=== Problem requirements ===
I need the number of lines in the data that include "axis"; reply with that number alone.

=== Given information ===
== Segment start ==

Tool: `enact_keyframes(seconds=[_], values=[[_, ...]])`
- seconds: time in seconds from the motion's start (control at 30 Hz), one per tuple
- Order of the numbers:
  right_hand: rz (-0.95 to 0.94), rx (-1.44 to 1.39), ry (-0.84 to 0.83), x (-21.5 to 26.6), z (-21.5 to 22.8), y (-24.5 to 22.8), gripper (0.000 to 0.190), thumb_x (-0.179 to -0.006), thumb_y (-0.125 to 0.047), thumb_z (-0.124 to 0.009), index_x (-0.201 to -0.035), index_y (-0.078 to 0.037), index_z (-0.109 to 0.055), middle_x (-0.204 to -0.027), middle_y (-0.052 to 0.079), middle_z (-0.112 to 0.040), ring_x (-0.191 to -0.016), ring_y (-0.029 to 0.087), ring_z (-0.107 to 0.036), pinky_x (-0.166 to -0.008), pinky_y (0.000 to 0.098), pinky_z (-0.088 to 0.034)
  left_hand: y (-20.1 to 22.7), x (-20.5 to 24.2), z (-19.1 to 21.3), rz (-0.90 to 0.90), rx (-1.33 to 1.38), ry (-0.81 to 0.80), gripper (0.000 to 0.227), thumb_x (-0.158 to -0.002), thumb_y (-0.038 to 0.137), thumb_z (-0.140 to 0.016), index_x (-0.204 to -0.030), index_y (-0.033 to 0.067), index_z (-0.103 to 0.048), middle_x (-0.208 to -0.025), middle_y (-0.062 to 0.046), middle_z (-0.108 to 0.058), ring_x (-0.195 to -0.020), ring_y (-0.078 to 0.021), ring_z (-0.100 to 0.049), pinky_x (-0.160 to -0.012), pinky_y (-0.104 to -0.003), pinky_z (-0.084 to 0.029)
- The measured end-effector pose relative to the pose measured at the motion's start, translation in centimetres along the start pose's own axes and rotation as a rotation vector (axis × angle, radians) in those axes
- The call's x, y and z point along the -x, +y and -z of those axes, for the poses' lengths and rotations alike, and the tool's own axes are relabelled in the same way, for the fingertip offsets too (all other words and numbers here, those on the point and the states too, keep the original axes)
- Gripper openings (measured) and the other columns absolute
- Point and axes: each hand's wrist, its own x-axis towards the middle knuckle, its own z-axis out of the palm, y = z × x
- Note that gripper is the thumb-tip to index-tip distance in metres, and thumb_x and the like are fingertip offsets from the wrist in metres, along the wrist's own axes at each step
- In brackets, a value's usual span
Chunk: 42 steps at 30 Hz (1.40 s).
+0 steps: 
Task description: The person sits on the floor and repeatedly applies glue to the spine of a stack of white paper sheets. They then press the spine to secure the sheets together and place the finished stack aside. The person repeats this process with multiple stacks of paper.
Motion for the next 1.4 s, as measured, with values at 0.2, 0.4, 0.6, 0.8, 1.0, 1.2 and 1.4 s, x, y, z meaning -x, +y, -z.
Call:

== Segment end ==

=== Your solution ===
2